Directions:
Write the entries out exactly, with the final line being the one containing "I need the bounding boxes for the toy".

Extracted records:
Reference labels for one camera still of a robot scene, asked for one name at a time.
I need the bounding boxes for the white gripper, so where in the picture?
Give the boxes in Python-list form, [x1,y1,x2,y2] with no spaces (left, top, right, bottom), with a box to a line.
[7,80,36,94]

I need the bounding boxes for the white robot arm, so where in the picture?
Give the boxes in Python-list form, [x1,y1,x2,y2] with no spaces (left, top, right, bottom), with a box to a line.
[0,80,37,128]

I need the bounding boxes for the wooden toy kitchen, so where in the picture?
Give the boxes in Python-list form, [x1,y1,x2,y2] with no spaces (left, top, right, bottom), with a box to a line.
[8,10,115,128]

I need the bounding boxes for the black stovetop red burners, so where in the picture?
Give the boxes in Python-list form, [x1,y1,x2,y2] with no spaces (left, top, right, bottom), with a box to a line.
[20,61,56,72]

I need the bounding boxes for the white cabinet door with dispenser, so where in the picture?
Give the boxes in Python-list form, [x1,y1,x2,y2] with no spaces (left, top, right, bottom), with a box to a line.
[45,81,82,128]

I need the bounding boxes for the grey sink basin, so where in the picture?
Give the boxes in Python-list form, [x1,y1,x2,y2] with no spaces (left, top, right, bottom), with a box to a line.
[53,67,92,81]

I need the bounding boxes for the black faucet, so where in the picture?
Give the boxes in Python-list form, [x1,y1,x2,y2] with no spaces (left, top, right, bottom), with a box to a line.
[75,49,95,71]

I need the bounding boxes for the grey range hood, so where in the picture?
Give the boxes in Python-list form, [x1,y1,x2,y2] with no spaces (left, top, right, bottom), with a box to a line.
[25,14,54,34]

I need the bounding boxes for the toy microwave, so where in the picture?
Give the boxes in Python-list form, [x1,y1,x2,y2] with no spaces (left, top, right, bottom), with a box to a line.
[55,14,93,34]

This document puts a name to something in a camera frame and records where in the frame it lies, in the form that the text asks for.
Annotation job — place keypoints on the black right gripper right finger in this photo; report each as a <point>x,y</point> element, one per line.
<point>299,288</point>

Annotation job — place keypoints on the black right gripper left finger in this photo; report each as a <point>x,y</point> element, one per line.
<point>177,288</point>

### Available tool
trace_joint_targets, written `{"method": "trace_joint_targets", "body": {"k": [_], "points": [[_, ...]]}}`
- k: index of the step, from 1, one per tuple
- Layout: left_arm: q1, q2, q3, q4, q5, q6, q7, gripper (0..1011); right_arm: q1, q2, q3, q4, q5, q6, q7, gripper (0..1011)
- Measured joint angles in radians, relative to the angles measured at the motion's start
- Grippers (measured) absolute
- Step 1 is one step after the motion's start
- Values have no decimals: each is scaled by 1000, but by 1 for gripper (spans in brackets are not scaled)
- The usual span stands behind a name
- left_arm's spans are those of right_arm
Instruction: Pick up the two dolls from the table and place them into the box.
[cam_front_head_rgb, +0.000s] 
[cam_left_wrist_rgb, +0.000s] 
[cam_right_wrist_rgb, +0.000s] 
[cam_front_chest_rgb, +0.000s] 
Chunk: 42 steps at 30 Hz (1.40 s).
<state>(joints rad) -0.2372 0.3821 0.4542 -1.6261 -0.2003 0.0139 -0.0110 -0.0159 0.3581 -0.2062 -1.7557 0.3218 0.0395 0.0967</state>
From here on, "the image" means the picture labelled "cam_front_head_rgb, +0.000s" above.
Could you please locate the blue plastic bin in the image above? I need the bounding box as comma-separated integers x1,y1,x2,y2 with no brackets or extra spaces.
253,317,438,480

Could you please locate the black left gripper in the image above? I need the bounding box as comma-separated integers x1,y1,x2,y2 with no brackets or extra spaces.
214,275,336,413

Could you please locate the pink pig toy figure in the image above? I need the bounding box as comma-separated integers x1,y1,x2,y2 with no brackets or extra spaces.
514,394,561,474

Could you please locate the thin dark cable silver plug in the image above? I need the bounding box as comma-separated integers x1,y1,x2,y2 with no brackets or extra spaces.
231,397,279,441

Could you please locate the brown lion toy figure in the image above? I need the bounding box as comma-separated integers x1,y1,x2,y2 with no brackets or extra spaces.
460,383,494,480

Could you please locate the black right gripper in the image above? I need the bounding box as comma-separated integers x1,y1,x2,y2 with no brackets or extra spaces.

Response for this exercise:
Reference labels for one camera still of a robot scene, asked for one name at a time.
I need the bounding boxes for the white gripper, so where in the picture?
Give the boxes in Python-list form, [x1,y1,x2,y2] with no spaces (left, top, right, bottom), with a box to a line.
[7,80,36,94]

I need the bounding boxes for the white robot arm, so where in the picture?
Give the boxes in Python-list form, [x1,y1,x2,y2] with no spaces (left, top, right, bottom), with a box to a line.
[0,80,37,128]

I need the bounding boxes for the wooden toy kitchen, so where in the picture?
Give the boxes in Python-list form, [x1,y1,x2,y2] with no spaces (left, top, right, bottom), with a box to a line.
[8,10,115,128]

I need the bounding boxes for the black stovetop red burners, so where in the picture?
Give the boxes in Python-list form, [x1,y1,x2,y2] with no spaces (left, top, right, bottom), with a box to a line.
[20,61,56,72]

I need the bounding boxes for the white cabinet door with dispenser, so where in the picture?
Give the boxes in Python-list form, [x1,y1,x2,y2] with no spaces (left, top, right, bottom), with a box to a line.
[45,81,82,128]

I need the bounding boxes for the grey sink basin, so where in the picture?
Give the boxes in Python-list form, [x1,y1,x2,y2] with no spaces (left, top, right, bottom), with a box to a line.
[53,67,92,81]

I need the bounding boxes for the black faucet, so where in the picture?
Give the boxes in Python-list form, [x1,y1,x2,y2] with no spaces (left, top, right, bottom), with a box to a line.
[75,49,95,71]

I need the bounding boxes for the grey range hood, so where in the picture?
Give the boxes in Python-list form, [x1,y1,x2,y2] with no spaces (left, top, right, bottom), with a box to a line.
[25,14,54,34]

I need the bounding boxes for the toy microwave, so where in the picture?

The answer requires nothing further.